Tuesday, March 12th, 2013



Alex ekes out a living as a small-time drug dealer in Paris.  He’s 27 and single but any chance he has of ever having a happy existence is scuppered by his walking disaster of an older brother Isaac who he is constantly bailing out for the substantial debts he has somehow amassed with some criminals, or he is lying to cover up his extra-marital affairs.  

One evening at a family Shabbat dinner Alex learns that his ex-girlfriend is now engaged to get married.  He already regrets breaking up with her, and this news really upsets him. If that is not bad enough, Isaac arrives later, ostentatiously distributing gifts that he has obviously bought with the money that he previously begged from Alex only hours earlier  to pay off some of his debts.  It is the final straw, and so when his cousin who has just returned from Israel, tells him of his plan to go back to Tel Aviv to open a restaurant, Alex tells him he wants in  too.To make the move possible he must do two things.  Raise enough money quickly to buy a stake in the new business, and get approved by the Authorities to make ‘aliyah’. The latter is the term that Jews give to the whole pre-eminent act of ‘going home to Israel’ but in this instance Alex is not taking this step as a profound commitment to his faith or his ‘homeland’  but simply as a means to start again unshackled from his brother.

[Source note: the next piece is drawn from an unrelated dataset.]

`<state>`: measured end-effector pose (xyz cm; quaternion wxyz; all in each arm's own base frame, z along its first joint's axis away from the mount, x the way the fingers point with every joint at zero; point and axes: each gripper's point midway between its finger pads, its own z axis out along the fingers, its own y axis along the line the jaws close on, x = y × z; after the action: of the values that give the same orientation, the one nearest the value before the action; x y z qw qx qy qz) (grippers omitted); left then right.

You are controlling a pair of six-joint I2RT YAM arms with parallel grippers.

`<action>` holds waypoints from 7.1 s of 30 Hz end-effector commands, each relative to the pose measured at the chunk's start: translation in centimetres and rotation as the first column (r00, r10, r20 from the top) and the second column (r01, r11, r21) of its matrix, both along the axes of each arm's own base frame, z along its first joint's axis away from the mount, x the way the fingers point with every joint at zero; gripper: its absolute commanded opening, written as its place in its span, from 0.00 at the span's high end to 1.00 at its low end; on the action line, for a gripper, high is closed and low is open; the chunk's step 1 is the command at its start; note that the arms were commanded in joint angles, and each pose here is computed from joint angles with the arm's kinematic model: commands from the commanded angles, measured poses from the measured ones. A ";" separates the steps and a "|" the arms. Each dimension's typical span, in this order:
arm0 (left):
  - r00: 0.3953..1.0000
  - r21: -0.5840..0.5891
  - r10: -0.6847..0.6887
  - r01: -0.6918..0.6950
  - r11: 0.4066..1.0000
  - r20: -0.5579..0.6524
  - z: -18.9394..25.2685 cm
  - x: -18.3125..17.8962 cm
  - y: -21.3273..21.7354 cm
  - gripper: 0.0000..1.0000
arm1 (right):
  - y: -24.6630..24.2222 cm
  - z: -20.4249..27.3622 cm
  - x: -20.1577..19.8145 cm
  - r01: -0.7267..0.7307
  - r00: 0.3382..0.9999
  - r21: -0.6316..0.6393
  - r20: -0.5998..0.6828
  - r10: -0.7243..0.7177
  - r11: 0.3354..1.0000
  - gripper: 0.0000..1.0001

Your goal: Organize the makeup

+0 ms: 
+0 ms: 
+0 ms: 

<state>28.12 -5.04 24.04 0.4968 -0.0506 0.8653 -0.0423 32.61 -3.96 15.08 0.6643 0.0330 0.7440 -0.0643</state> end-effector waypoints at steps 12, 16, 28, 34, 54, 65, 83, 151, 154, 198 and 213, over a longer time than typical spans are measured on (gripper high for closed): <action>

To raise the money Alex raises the stakes and starts selling hard drugs, but as rapidly as he manages to do that, then his brother gets more desperate and demanding and when Alex doesn’t give him everything, Isaac breaks into his apartment and robs him.


At the same time Alex gets smitten with Jeanne, a gentile that he met through his ex-girlfriend.  There is an obvious attraction between the two, and as the relationship between them develops, it puts into question Alex’s planned move. When she inadvertently lets Isaac know that his brother is planning to leave , the aliyah looks even more unlikely. Alex knows that that in order to finally relinquish all responsibility for his brother, the price is that he must also let Jeanne go.  But can he?

This rather wonderful feature movie from newbie French director Elie Wajeman which debuted at the Cannes Film Festival is a fascinating story about the whole concept of making aliyah.  Once Alex decides that this is the path he wants to take, we see him go through the whole process of determining his heritage (‘if you can’t find your parents papers, you will probably get accepted just because of their family names’) learning Hebrew, and giving interviews when he assures them that he will not join the army. 

We never learn why his brother Isaac is in such a mess as the story focuses on Alex and his  steadfast loyalty to him which stems from the fact that their widower father has abandoned them and that Alex has for some reason assumed all the responsibility for his family. It’s an intriguing relationship, as is the one between Alex and Jeanne and makes this slow-burning drama totally riveting.

None more so than because of the mesmerizing performance of Pio Marmaï (‘The First Day of the Rest of Your Life’) as Alex : he is the main reason that this movie works as well as it does.  His irritating brother is played by film auteur Cedric Kahn (‘Red Lights’) stepping in front of the camera for a change and showing what a fine actor he is too.

The very best scene in the movie is towards its conclusion when Jeanne and Alex are sitting in a cafe and she starts to map out their lives on a napkin.  Its both funny and touching.  It also shows that there is hope, although not as they both would have preferred.